* [Assigned task] A faithful transcript of all the lines below, with no pictures, is the goal here.

* [Data]
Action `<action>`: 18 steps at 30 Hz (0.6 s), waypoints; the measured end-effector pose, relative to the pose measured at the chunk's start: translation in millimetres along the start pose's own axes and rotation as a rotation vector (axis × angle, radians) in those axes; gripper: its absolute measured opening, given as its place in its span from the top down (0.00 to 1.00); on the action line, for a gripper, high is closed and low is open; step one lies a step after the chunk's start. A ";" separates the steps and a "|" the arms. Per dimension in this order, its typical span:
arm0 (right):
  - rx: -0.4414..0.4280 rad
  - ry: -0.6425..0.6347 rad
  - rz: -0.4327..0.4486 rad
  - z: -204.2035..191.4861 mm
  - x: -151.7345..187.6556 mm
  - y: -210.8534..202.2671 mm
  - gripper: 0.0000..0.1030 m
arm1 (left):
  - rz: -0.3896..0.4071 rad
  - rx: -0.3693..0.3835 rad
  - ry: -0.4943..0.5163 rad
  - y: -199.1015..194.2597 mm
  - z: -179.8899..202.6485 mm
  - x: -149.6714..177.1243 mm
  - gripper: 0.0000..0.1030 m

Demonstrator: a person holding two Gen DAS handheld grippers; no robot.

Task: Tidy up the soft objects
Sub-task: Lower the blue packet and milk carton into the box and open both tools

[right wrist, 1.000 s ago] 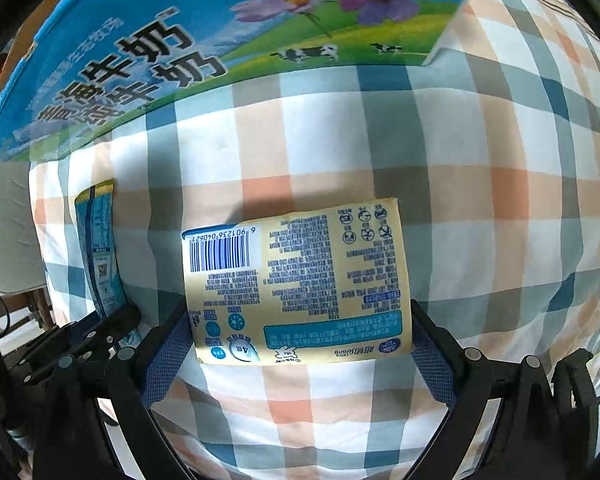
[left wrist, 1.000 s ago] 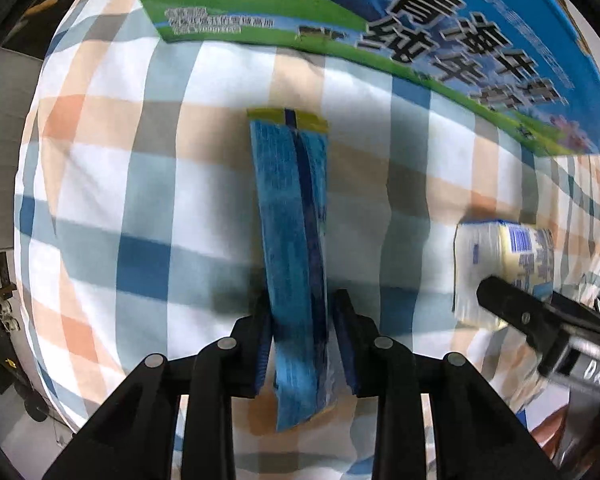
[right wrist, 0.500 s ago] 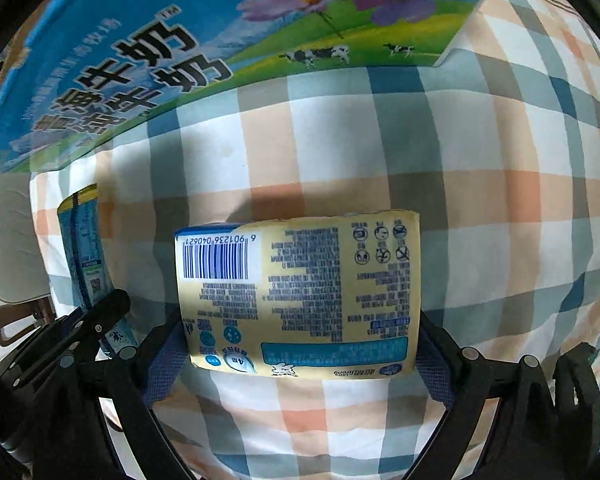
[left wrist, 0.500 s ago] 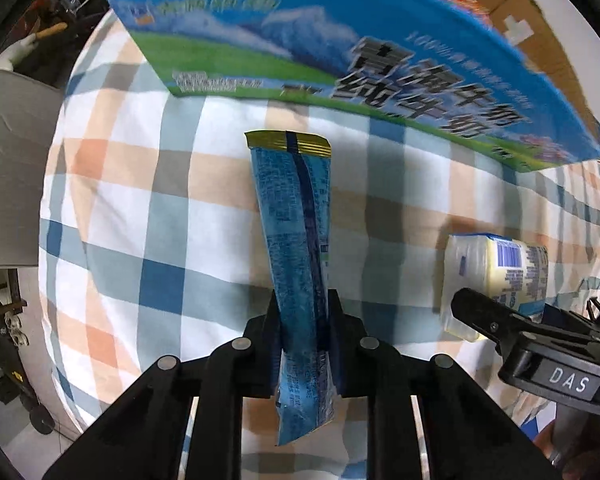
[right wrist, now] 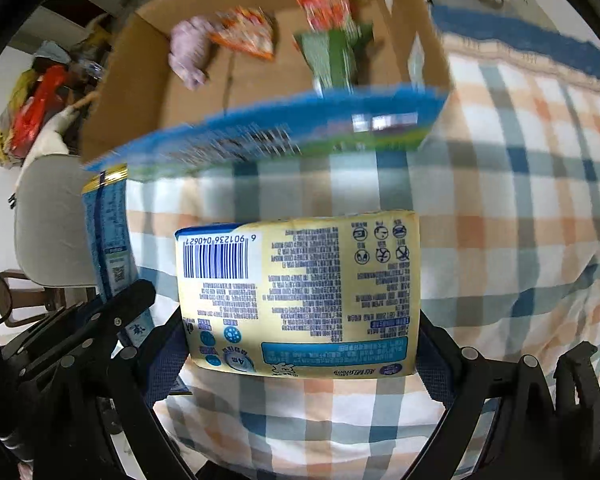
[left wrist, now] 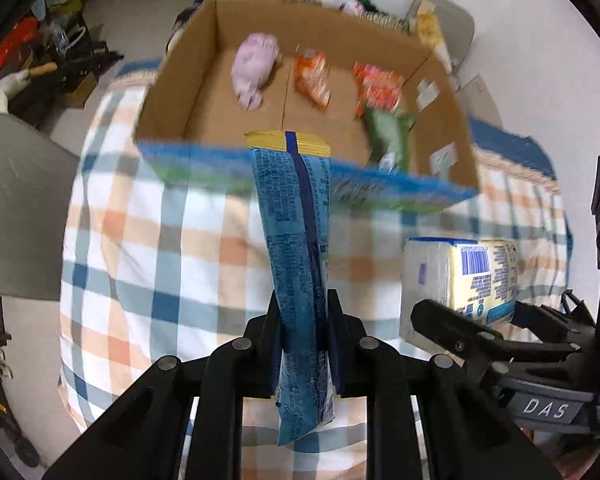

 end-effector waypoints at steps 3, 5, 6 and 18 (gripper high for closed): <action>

* [Result of this task]
Action `<action>`: 18 steps at 30 Hz (0.6 s), waypoints; the measured end-effector pose, relative to the pose measured at the chunk's start: translation in millimetres along the start pose's own axes and rotation as a rotation vector (axis × angle, radians) in those axes; gripper: its absolute measured opening, given as its place in its span from the top down (0.00 to 1.00); on the action line, for a gripper, high is closed and low is open; step one lies a step after the chunk's start. A ";" separates the steps and a "|" the arms. Per dimension in this order, its typical span:
arm0 (right):
  - rx: -0.4414..0.4280 rad
  - ry: -0.6425..0.6347 rad
  - rz: -0.4327..0.4486 rad
  - z: -204.2035..191.4861 mm
  - x: -151.7345..187.6556 mm
  - y: -210.8534..202.2671 mm
  - gripper: 0.0000..0.1030 m
arm1 (left):
  - rz: -0.3896..0.4071 rad
  - rx: -0.3693..0.3835 rad
  - ry: -0.4943..0.5163 rad
  - y: -199.1015..194.2597 mm
  - z: -179.8899..202.6485 mm
  - x: -149.6714..177.1243 mm
  - gripper: 0.0000..0.1030 m

Demonstrator: a person holding two Gen DAS handheld grippers; no robot.

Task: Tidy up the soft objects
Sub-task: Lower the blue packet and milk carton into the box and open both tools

[right wrist, 1.000 s ago] 
[left wrist, 1.000 s ago] 
[right wrist, 0.500 s ago] 
[left wrist, 0.500 s ago] 
[right wrist, now] 
[left wrist, now] 

 end-effector waypoints at steps 3, 5, 6 and 18 (gripper high for closed): <action>

No additional response is required.